• _Task to complete_
Your response should contain each line of the data that includes "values".

[Records excerpted from a collection]

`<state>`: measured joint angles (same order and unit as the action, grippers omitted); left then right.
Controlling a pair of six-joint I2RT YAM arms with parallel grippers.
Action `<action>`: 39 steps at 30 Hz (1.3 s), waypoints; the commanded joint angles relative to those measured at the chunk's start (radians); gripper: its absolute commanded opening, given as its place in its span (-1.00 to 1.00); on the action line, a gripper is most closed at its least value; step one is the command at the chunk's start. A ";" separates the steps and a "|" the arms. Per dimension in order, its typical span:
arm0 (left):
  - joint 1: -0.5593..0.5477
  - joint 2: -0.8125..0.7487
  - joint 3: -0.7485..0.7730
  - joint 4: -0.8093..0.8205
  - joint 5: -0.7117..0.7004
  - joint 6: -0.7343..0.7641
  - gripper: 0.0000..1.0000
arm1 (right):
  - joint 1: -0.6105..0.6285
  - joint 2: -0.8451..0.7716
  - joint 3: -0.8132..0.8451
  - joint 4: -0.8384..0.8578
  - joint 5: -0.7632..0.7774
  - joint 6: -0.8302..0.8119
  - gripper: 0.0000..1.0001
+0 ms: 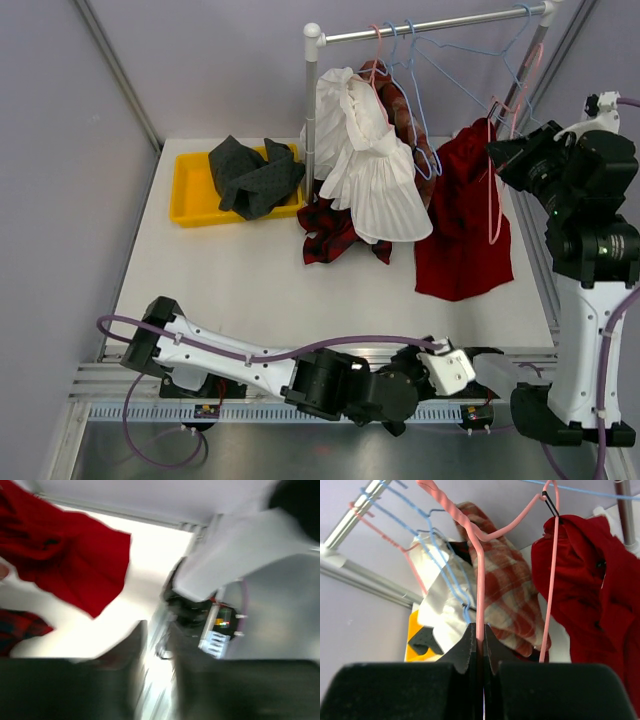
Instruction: Remove the skirt from the hanger
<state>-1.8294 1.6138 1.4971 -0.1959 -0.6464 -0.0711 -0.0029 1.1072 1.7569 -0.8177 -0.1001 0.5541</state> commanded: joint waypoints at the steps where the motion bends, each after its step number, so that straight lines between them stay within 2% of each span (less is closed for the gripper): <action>1: 0.044 -0.058 -0.072 0.082 -0.179 -0.067 -0.02 | -0.002 -0.098 0.065 0.034 -0.078 0.017 -1.00; 3: 0.100 -0.081 -0.127 0.156 -0.194 -0.067 0.85 | -0.003 -0.127 0.093 -0.003 -0.118 0.021 -1.00; 4: 0.123 -0.087 -0.167 0.189 -0.185 -0.062 0.98 | -0.002 -0.141 0.122 -0.027 -0.131 0.027 -1.00; 8: 0.267 -0.129 -0.218 0.288 -0.086 -0.035 0.97 | -0.003 -0.171 0.202 -0.098 -0.190 0.043 -1.00; 9: 0.335 -0.138 -0.218 0.294 -0.058 -0.033 0.98 | -0.003 -0.176 0.220 -0.113 -0.196 0.047 -1.00; 15: 0.482 -0.126 -0.147 0.349 0.071 0.043 0.98 | -0.002 -0.242 0.332 -0.236 -0.242 0.078 -1.00; 18: 0.510 -0.100 -0.085 0.346 0.132 0.047 0.98 | -0.002 -0.299 0.337 -0.244 -0.303 0.102 -1.00; 25: 0.512 -0.100 -0.049 0.380 0.324 -0.004 0.98 | -0.002 -0.412 0.326 -0.126 -0.562 0.148 -1.00; 32: 0.512 -0.121 -0.084 0.414 0.390 -0.044 0.98 | -0.002 -0.420 0.359 -0.043 -0.743 0.225 -1.00; 33: 0.512 -0.126 -0.092 0.421 0.390 -0.045 0.56 | -0.003 -0.420 0.357 -0.025 -0.766 0.260 -1.00; 35: 0.512 -0.134 -0.104 0.432 0.366 -0.041 -0.76 | -0.003 -0.418 0.358 0.021 -0.828 0.292 -1.00; 36: 0.512 -0.140 -0.104 0.432 0.335 -0.039 -1.00 | -0.003 -0.418 0.362 0.035 -0.845 0.322 -1.00; 39: 0.512 -0.179 -0.103 0.424 0.220 0.016 -1.00 | -0.002 -0.422 0.357 0.060 -0.880 0.358 -1.00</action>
<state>-1.3220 1.5032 1.3941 0.1616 -0.3225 -0.0925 -0.0063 0.6846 2.0884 -1.0134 -0.8581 0.8612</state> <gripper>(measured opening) 0.071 0.041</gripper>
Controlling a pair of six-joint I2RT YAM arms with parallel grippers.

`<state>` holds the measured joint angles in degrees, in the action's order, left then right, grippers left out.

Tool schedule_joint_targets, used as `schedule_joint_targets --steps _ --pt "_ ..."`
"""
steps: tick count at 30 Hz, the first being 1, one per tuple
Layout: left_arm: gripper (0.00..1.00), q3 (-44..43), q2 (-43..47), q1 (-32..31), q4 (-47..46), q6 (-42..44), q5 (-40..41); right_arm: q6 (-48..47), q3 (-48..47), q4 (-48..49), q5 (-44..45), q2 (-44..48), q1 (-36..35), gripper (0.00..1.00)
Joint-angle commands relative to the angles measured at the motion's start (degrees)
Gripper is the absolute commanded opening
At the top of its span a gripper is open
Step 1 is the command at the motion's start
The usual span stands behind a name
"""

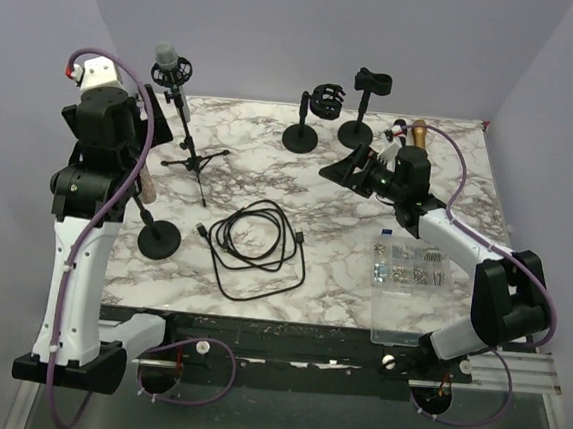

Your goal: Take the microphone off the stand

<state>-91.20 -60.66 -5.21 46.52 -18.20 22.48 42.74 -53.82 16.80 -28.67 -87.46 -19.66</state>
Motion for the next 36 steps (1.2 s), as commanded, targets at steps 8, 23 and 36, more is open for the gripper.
schedule_joint_targets --steps 8,23,36 --pt "0.95 9.1 -3.4 3.1 -5.4 3.0 8.8 -2.0 1.0 -1.8 -0.3 2.2 -0.2 1.00" --pt "0.67 16.3 0.3 3.2 -12.3 8.0 7.9 -1.8 0.6 -2.6 -0.5 0.6 -0.2 1.00" --pt "0.34 16.4 1.9 3.1 -12.0 9.8 8.2 -1.8 0.7 -3.2 -0.2 0.4 -0.2 1.00"
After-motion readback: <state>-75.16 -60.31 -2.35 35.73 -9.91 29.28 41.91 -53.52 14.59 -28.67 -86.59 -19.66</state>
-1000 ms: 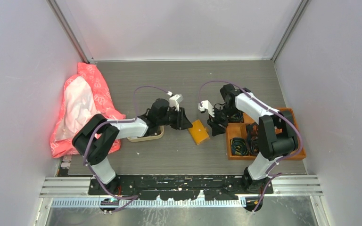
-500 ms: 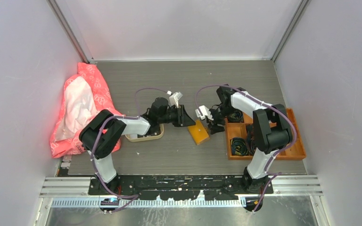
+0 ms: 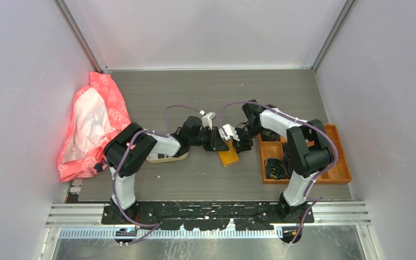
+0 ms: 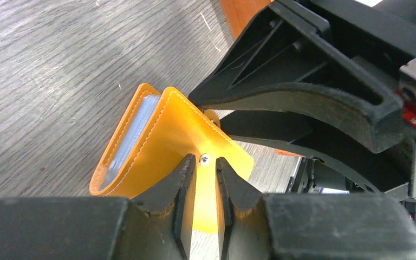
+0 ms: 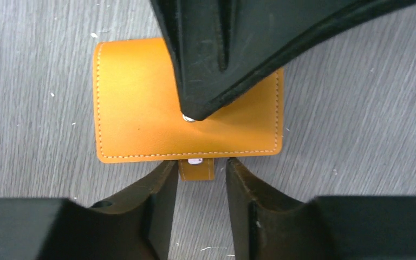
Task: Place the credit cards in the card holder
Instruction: Close the card holder at the center of the board.
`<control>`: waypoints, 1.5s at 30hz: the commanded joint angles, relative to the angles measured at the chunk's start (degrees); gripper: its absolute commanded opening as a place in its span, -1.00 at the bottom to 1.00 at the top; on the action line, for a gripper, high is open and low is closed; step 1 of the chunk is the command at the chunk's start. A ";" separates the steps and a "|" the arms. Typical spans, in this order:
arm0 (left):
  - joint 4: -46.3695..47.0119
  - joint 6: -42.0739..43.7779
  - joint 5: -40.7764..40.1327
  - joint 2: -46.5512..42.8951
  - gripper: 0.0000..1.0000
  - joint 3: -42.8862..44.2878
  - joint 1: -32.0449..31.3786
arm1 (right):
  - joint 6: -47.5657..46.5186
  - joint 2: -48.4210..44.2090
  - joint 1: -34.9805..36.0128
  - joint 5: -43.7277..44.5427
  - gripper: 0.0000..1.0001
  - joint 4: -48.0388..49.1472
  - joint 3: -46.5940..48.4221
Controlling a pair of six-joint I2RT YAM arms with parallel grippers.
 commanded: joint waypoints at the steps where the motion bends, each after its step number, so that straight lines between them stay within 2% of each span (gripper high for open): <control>1: 1.69 0.54 -0.02 1.44 -0.59 0.03 0.33 | 5.37 -1.63 0.08 -0.64 -0.23 5.31 -0.58; 3: 1.65 0.71 0.08 2.15 -0.60 -0.36 0.29 | 6.77 -2.19 -0.53 -0.96 -0.38 6.26 -0.72; 8: 1.80 0.98 0.33 2.95 -0.62 -1.41 0.61 | 10.79 -4.22 -3.33 -1.74 -0.56 8.48 -1.28; 12: 1.37 1.32 0.39 3.42 -0.63 -1.59 0.71 | 13.13 -4.98 -4.77 -1.84 -0.60 8.95 -2.16; 17: -0.22 2.07 0.09 3.75 -0.64 -1.13 0.71 | 23.13 -5.96 -5.13 0.41 -0.57 12.62 -1.84; 19: -0.84 2.16 0.01 3.90 -0.64 -0.88 0.80 | 25.30 -6.39 -5.25 1.09 -0.50 13.53 -1.78; 24: -3.52 1.74 -0.62 3.79 -0.64 0.57 0.80 | 25.58 -10.13 -5.33 -1.66 -0.03 12.27 -2.85; 26: -4.85 1.66 -1.27 3.34 -0.63 1.19 0.78 | 28.61 -12.71 -5.30 -1.74 0.11 12.35 -2.22; 30: -7.15 2.19 -3.02 2.05 -0.65 2.07 0.80 | 34.46 -19.97 -5.42 -1.59 0.22 12.34 -0.43; 32: -8.35 2.74 -3.96 1.33 -0.65 2.41 0.79 | 39.74 -23.17 -5.43 -2.12 0.46 14.39 -0.93; 34: -9.13 3.31 -4.51 0.47 -0.65 2.71 0.77 | 49.25 -23.08 -5.38 -3.82 0.93 13.01 0.57; 37: -9.62 4.43 -4.94 -0.83 -0.65 3.41 0.75 | 58.83 -16.59 -5.21 -11.69 0.99 1.57 7.76; 39: -10.30 5.36 -4.79 -1.62 -0.66 4.20 0.78 | 56.20 -11.67 -5.21 -14.52 0.99 -8.61 12.32; 40: -10.39 5.74 -4.76 -2.03 -0.65 4.51 0.80 | 56.00 -11.44 -5.20 -11.87 0.99 -8.60 11.39; 43: -9.64 6.74 -5.12 -4.26 -0.64 4.61 0.79 | 62.49 -17.07 -5.12 -2.85 0.99 4.90 2.06; 45: -9.14 7.74 -6.24 -6.56 -0.64 4.21 0.74 | 64.39 -18.52 -5.08 0.12 0.99 9.74 -1.41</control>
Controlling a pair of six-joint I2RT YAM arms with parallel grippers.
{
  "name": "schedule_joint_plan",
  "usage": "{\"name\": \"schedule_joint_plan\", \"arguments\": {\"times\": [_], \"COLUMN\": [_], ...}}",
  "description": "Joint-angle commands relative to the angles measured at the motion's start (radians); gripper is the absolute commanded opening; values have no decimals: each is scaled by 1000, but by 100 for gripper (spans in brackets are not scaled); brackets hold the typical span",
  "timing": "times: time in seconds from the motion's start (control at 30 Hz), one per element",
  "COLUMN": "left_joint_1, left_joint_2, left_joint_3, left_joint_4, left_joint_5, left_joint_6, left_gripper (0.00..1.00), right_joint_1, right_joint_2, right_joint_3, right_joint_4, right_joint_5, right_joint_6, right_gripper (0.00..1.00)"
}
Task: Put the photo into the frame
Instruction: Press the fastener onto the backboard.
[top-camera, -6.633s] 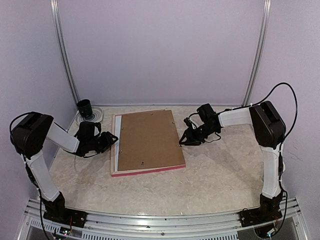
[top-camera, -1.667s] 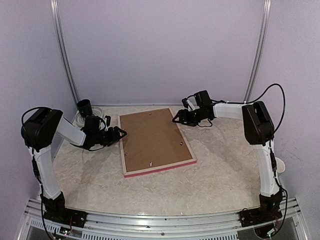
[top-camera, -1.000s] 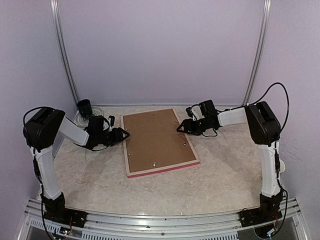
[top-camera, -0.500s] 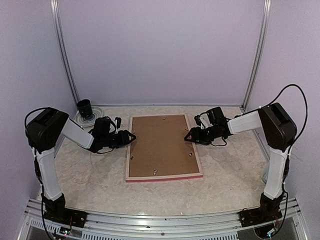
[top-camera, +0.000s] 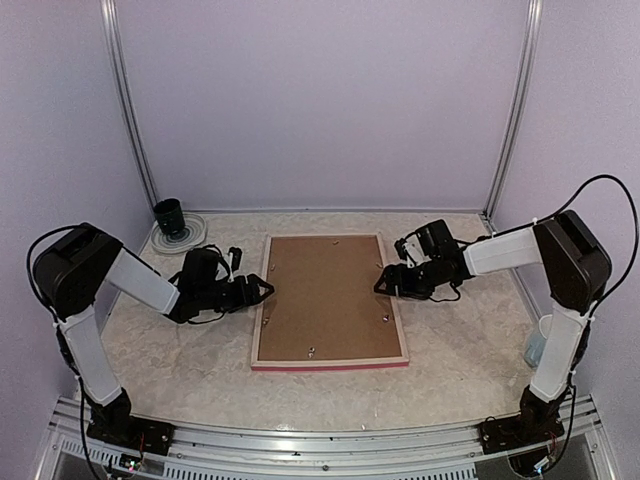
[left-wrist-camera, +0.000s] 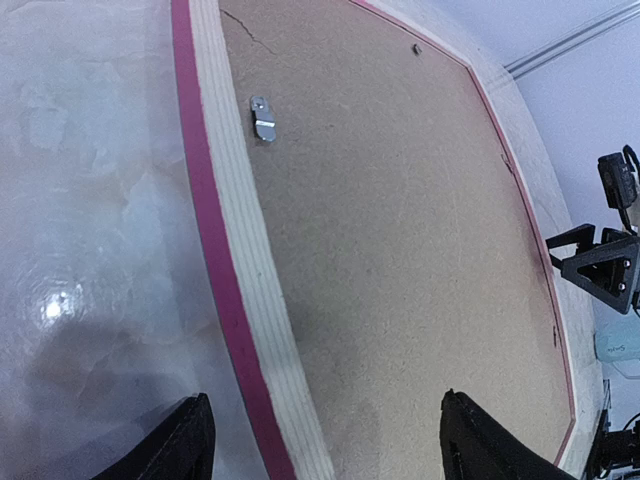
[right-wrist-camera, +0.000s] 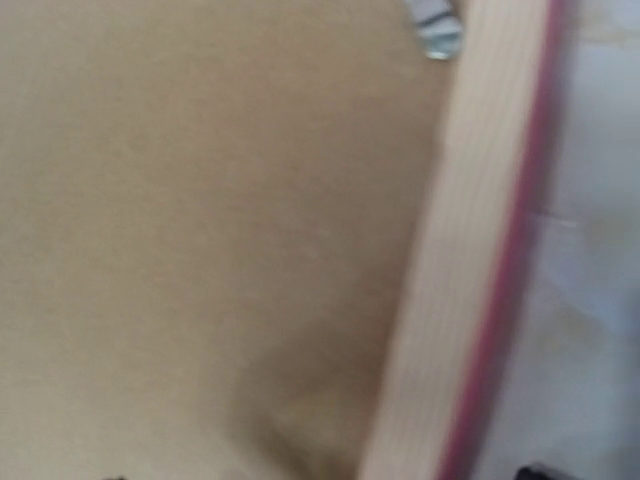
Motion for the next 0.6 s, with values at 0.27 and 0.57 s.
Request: {"name": "schedule_joint_plan", "arguments": {"times": [0.27, 0.57], "left_joint_1": [38, 37], "left_joint_2": [-56, -24], "left_joint_3": [-90, -69], "left_joint_4": [-5, -12], "left_joint_5": [-69, -53], "left_joint_6": [-6, -7], "left_gripper": [72, 71], "right_joint_1": [-54, -55], "right_joint_2": [29, 112], "right_joint_3": [159, 303], "right_joint_4": [-172, -235], "right_joint_5": [128, 200], "right_joint_6": [-28, -54], "right_gripper": [83, 81]}}
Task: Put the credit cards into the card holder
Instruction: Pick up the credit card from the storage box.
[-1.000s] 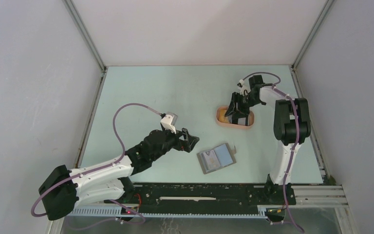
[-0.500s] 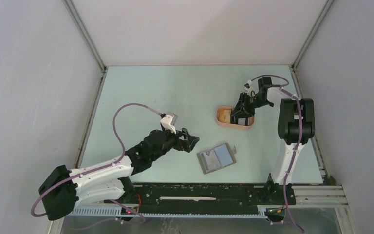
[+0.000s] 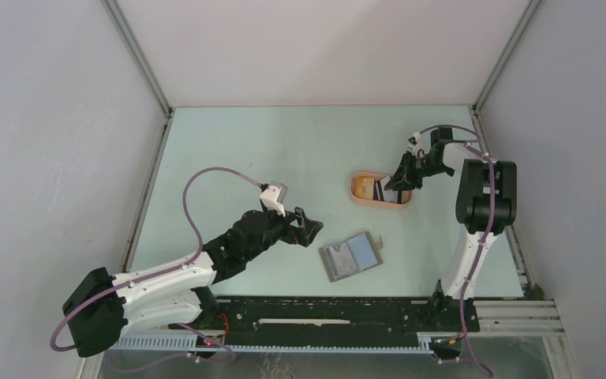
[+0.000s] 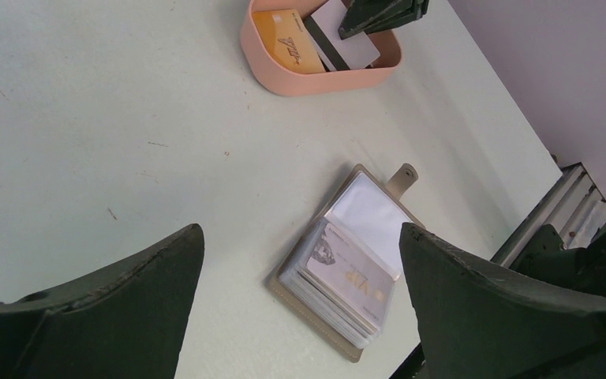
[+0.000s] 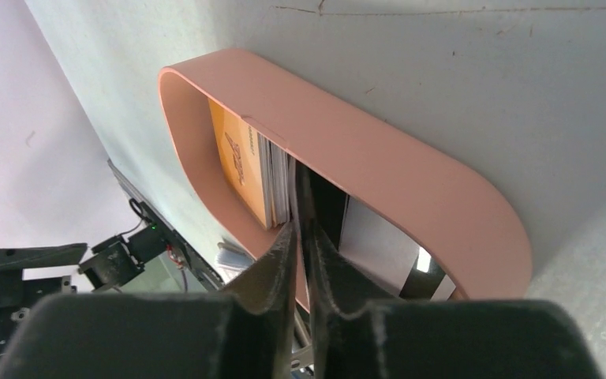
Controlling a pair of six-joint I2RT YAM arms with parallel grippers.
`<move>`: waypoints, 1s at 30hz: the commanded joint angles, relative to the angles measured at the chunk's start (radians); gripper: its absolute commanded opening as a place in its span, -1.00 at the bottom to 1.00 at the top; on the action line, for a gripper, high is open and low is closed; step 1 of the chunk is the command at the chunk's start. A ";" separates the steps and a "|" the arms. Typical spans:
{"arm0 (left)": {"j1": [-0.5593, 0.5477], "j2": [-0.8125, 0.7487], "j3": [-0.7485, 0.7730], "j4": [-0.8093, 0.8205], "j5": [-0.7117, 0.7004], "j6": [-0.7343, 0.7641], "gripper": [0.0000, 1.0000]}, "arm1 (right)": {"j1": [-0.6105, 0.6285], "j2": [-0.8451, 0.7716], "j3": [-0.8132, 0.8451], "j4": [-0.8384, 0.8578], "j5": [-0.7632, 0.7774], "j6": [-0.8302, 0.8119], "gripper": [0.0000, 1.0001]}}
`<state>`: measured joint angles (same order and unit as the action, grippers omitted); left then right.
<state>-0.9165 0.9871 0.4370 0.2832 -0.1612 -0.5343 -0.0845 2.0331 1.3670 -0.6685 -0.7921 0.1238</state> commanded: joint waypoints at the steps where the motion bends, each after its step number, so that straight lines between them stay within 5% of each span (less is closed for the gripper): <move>1: 0.007 -0.028 -0.022 0.029 0.000 -0.010 0.96 | 0.005 -0.025 -0.001 0.006 0.024 -0.027 -0.75; 4: 0.006 -0.033 -0.023 0.029 0.003 -0.012 0.96 | 0.006 -0.050 -0.001 0.005 0.029 -0.048 -1.00; 17: 0.006 -0.082 -0.053 0.127 0.065 -0.053 0.99 | 0.025 -0.280 -0.013 -0.046 0.002 -0.233 -1.00; 30: 0.008 -0.087 -0.098 0.420 0.213 -0.086 1.00 | 0.120 -0.516 -0.074 -0.125 -0.330 -0.459 -1.00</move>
<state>-0.9157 0.9215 0.3916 0.5156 -0.0273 -0.6075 0.0025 1.6169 1.3083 -0.7540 -0.9428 -0.2306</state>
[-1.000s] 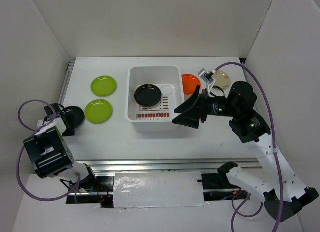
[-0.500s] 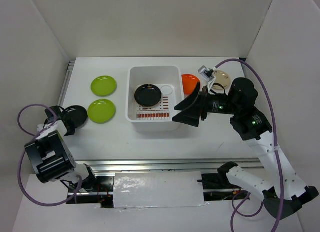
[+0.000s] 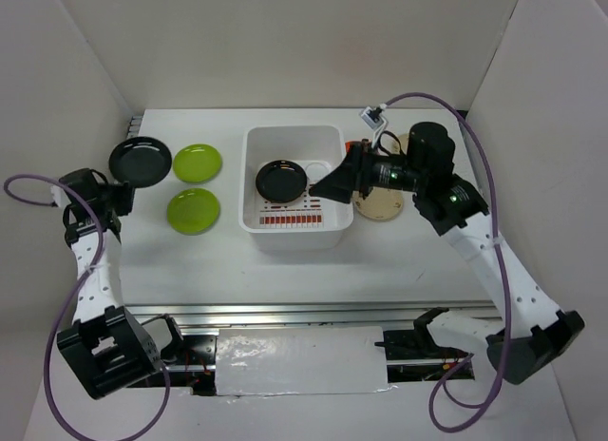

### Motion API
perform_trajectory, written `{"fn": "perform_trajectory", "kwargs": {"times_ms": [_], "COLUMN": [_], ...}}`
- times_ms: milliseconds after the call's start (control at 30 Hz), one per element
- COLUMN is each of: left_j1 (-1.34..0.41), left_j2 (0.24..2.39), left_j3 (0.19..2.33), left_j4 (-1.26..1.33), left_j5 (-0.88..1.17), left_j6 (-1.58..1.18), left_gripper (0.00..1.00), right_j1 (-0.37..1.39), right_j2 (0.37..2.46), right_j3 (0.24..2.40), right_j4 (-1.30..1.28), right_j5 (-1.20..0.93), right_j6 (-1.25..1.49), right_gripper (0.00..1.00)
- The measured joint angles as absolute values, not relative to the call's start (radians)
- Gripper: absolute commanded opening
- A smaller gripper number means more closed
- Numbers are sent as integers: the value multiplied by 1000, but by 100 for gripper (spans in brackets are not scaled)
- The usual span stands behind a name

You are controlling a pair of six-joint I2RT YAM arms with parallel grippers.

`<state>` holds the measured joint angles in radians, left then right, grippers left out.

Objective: Place the plates into the plastic bin on the countertop

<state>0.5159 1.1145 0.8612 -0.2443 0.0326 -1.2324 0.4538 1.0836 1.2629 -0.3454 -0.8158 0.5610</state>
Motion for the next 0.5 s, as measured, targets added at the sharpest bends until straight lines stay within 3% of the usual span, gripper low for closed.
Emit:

• _Written answer_
  "description": "Joint-angle commands relative to the angles measured at the motion's start (radians); gripper is the absolute commanded opening; values have no decimals: each is scaled by 1000, but by 100 for gripper (spans in brackets are not scaled); brackets hold the typical span",
Motion for the next 0.6 s, with values at 0.27 and 0.57 s.
- The measured joint angles as absolute values, not relative to the call's start (radians)

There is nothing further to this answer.